Die genannten Stadtteile stehen seit einiger Zeit unter Belagerung, Beschuss und politischer Isolation. Zivilistinnen und Zivilisten – Familien, Kinder, Alte – sind dort von grundlegender Versorgung abgeschnitten und leben unter permanenter Bedrohung. Was dort geschieht, ist kein Randereignis, sondern Teil eines systematischen Krieges gegen die kurdische Bevölkerung in Syrien.

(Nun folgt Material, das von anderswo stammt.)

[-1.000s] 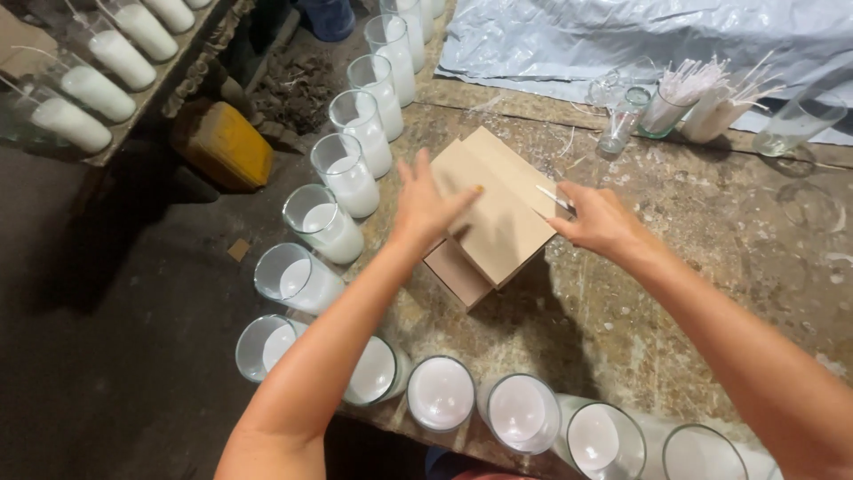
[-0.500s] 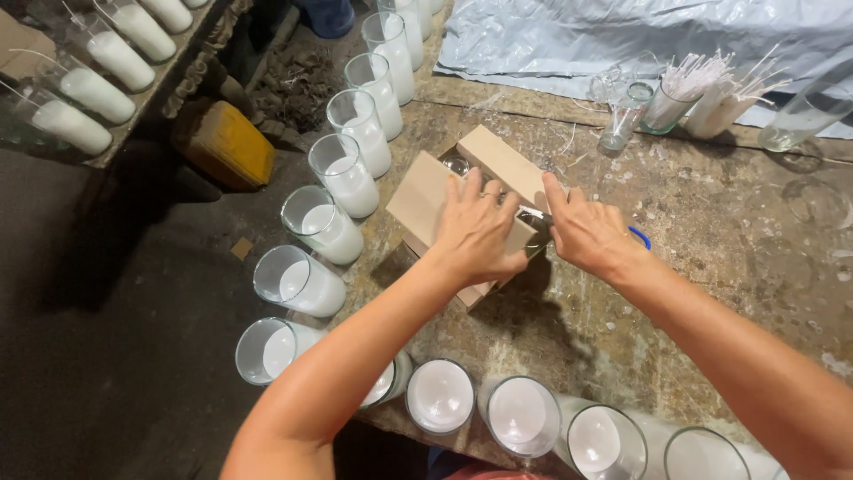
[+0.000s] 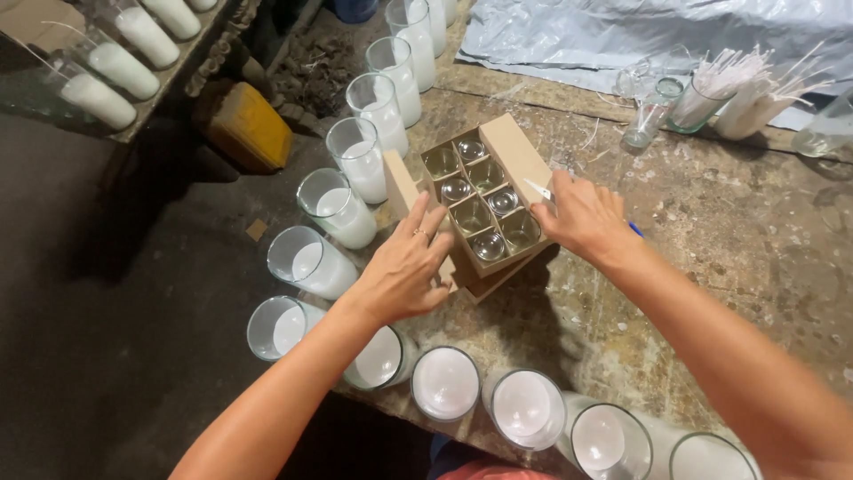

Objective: Unpacking small glass jars from cardboard divider boxes and arranging them in organized rows on a workbench.

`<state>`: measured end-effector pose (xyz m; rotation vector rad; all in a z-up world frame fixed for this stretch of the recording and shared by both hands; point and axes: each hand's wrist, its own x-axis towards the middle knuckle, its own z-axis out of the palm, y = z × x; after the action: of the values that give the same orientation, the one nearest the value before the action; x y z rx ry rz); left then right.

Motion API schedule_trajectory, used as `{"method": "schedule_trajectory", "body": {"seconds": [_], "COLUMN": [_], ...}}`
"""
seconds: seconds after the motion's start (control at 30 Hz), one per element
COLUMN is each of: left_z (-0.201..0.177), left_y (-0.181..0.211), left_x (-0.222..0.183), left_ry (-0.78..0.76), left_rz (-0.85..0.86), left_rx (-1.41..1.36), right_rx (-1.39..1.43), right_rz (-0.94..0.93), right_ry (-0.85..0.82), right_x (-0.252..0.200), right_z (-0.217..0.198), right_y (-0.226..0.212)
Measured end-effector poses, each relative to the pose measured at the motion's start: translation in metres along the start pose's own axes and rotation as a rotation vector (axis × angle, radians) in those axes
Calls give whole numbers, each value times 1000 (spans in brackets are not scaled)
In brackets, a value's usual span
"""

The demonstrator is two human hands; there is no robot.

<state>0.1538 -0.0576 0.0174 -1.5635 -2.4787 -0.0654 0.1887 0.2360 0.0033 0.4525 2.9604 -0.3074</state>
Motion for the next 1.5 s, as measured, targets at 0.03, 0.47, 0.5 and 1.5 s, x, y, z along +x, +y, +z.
{"method": "schedule_trajectory", "body": {"seconds": [0.03, 0.47, 0.5, 1.5], "left_z": [-5, -29, -35, 63], "left_y": [0, -14, -11, -46], "left_x": [-2, 56, 65, 103], "left_ry": [1, -269, -330, -27], "left_rz": [1, -522, -568, -747], "left_rx": [3, -697, -1002, -1022], "right_rx": [1, 996, 1425, -125], "right_rz": [0, -159, -123, -412], "right_ry": [2, 1, -32, 280], "right_x": [2, 16, 11, -38], "right_z": [-7, -60, -63, 37], "right_y": [-7, -73, -85, -21]}}
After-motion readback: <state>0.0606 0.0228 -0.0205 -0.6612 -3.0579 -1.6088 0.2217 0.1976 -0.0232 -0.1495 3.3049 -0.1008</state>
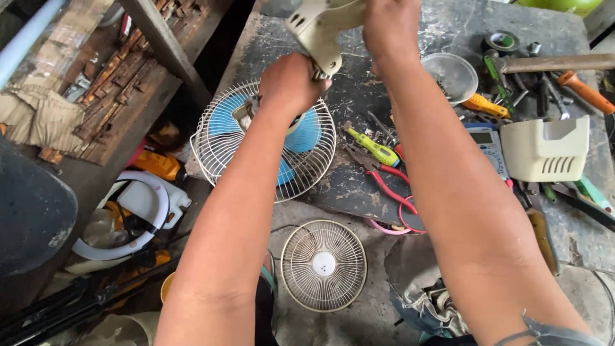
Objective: Disassembling a small electric fan to remove motor components using a screwdriver and pliers on a repair bench.
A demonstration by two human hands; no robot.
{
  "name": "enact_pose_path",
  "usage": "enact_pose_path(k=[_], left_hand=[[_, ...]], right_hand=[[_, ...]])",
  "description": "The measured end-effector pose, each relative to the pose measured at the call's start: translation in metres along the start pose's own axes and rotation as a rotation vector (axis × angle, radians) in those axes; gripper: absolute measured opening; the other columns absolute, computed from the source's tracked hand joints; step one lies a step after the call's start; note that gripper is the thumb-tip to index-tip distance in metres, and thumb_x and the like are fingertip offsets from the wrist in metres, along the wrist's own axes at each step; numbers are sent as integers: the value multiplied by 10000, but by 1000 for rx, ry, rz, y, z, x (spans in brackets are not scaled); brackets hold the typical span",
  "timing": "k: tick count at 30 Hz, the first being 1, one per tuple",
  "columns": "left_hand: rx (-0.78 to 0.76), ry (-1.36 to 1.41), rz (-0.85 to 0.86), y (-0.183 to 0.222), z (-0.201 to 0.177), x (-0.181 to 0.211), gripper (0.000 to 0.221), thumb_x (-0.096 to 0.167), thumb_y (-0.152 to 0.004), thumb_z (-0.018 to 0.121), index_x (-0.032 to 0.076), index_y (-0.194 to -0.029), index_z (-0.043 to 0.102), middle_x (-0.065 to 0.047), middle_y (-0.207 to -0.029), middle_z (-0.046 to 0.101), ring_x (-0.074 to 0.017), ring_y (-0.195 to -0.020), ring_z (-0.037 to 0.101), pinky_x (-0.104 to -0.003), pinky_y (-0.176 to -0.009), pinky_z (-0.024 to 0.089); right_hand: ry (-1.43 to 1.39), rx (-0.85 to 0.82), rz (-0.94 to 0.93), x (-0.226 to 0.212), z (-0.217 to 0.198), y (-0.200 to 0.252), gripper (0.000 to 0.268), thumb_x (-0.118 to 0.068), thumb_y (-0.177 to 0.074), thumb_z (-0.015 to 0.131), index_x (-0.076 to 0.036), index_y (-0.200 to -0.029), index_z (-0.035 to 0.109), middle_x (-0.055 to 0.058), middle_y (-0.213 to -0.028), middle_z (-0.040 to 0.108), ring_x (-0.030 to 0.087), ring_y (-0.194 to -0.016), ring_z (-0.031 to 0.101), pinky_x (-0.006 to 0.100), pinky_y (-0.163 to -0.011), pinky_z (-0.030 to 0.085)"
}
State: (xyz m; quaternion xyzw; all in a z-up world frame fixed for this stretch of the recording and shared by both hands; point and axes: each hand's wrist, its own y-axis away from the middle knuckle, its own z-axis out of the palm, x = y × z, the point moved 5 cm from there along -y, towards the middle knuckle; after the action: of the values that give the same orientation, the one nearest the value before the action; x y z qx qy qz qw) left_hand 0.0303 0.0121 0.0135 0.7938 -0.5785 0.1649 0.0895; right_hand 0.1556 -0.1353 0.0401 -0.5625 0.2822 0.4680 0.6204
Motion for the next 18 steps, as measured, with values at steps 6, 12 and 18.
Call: enact_pose_path(k=[6, 12, 18], left_hand=[[-29, 55, 21, -1, 3, 1, 268, 423, -965, 749, 164, -904, 723, -5, -694, 678, -241, -573, 627, -420, -499, 439], [-41, 24, 19, -2, 3, 3, 246, 408, -981, 703, 165, -1013, 721, -18, -835, 743, -277, -684, 690, -447, -540, 501], [-6, 93, 31, 5, -5, 1, 272, 370, -953, 713, 157, -1113, 764, -53, -922, 774, -299, -700, 704, -457, -559, 535]], right_hand=[[51, 236, 681, -25, -15, 31, 480, -404, -887, 600, -87, -1227, 482, 181, -990, 681, 89, -497, 446, 223, -370, 346], [-74, 308, 690, -15, -21, 35, 357, -365, -891, 585, -158, -1177, 533, 145, -943, 544, 115, -479, 324, 289, -426, 236], [-191, 194, 142, -7, -10, 21, 499, -360, -831, 690, -115, -1238, 538, 112, -750, 479, 127, -444, 259, 341, -374, 200]])
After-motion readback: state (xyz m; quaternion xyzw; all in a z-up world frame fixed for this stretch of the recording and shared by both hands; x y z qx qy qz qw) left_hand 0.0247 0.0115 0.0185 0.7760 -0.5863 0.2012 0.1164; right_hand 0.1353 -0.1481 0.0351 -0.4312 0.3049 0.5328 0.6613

Die Demo richtet sich gegen:
– die kollektive Bestrafung der Zivilbevölkerung
– das Aushungern und die militärische Einkesselung von Stadtteilen
– das internationale Schweigen gegenüber diesen Verbrechen
Die Demo fordert:
– den sofortigen Schutz der Zivilbevölkerung
– freien Zugang für humanitäre Hilfe
– ein Ende der Angriffe auf kurdische Wohngebiete in Rojava
Solidarität ist kein leeres Wort. Sie wird sichtbar, wenn Menschen aufstehen, wenn Stimmen laut werden, wenn Ungerechtigkeit nicht hingenommen wird.
Kommt zahlreich. Bringt Fahnen, bringt Stimmen, bringt Haltung.
Gemeinsam soll gezeigt werden: Sheikh Maqsoud und Al-Ashrafiya sind nicht allein.
Gemeinsam für Solidarität und ein Ende des Leidens der Kurden in Syrien.